> Your objective:
Scan the entries for lines containing the string "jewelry". Reply with how many there are, and nothing else.

> Data to use:
┌──
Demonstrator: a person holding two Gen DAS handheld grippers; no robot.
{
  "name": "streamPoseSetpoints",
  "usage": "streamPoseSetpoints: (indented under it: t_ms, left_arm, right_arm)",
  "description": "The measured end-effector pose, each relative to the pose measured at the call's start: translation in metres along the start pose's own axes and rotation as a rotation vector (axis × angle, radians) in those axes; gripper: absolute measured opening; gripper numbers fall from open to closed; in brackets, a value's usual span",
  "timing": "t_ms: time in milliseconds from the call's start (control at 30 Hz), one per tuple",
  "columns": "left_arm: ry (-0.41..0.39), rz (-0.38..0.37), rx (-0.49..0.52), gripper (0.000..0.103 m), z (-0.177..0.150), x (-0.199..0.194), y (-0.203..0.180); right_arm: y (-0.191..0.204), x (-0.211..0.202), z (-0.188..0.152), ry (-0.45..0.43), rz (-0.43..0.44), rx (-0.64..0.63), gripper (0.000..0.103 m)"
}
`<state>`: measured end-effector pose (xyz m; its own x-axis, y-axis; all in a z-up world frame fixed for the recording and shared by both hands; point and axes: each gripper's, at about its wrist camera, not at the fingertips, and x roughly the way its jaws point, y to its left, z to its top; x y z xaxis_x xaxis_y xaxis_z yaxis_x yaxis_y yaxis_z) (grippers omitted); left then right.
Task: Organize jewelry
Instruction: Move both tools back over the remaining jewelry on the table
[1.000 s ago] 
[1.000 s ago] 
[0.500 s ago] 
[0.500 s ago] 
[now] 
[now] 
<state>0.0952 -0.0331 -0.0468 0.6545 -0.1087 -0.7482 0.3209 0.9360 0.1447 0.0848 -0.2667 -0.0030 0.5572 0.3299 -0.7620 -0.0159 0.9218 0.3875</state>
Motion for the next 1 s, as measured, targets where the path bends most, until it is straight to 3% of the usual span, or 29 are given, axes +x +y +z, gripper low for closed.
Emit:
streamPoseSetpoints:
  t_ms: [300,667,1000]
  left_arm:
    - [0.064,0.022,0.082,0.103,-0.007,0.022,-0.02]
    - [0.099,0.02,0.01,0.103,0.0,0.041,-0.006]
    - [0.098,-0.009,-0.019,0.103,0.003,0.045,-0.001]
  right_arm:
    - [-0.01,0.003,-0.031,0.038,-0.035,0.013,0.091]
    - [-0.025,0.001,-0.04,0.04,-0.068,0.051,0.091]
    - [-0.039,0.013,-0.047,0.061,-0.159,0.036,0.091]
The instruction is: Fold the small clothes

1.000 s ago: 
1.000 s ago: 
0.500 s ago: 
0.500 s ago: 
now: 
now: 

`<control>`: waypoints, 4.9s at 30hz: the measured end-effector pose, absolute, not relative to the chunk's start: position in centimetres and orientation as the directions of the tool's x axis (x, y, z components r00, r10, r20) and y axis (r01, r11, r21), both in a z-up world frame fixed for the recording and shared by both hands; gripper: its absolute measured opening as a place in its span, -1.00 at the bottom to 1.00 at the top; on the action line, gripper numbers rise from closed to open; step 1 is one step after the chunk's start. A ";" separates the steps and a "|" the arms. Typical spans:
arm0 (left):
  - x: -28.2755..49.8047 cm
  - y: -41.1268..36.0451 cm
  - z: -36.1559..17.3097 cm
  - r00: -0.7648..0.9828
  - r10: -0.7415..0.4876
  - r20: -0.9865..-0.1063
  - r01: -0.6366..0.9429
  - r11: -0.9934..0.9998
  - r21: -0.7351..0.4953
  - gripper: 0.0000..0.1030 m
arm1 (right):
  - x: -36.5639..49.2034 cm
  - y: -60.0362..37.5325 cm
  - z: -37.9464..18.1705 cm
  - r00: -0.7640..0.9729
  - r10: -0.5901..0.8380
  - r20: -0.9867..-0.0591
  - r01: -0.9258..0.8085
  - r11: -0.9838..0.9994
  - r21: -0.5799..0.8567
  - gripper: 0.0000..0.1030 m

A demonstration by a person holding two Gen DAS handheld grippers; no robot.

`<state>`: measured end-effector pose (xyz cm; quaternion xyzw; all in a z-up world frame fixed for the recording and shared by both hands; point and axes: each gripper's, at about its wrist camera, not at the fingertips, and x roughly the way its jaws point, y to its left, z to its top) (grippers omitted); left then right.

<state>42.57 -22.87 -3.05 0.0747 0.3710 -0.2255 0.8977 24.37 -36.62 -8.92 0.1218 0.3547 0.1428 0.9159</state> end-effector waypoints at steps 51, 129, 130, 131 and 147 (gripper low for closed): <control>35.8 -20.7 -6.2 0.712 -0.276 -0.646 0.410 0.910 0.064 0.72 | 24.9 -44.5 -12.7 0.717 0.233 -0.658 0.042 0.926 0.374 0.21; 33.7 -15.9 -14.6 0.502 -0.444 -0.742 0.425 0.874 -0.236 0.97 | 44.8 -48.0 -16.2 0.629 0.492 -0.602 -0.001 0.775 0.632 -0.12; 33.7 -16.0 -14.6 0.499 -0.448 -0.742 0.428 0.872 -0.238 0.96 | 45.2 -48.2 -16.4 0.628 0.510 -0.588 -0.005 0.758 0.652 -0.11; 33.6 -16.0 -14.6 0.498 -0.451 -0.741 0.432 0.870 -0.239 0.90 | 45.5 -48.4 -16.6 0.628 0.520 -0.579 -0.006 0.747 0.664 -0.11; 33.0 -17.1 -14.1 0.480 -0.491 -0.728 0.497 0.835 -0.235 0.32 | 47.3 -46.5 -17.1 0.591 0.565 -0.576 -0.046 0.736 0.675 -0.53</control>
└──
> Result of this task:
2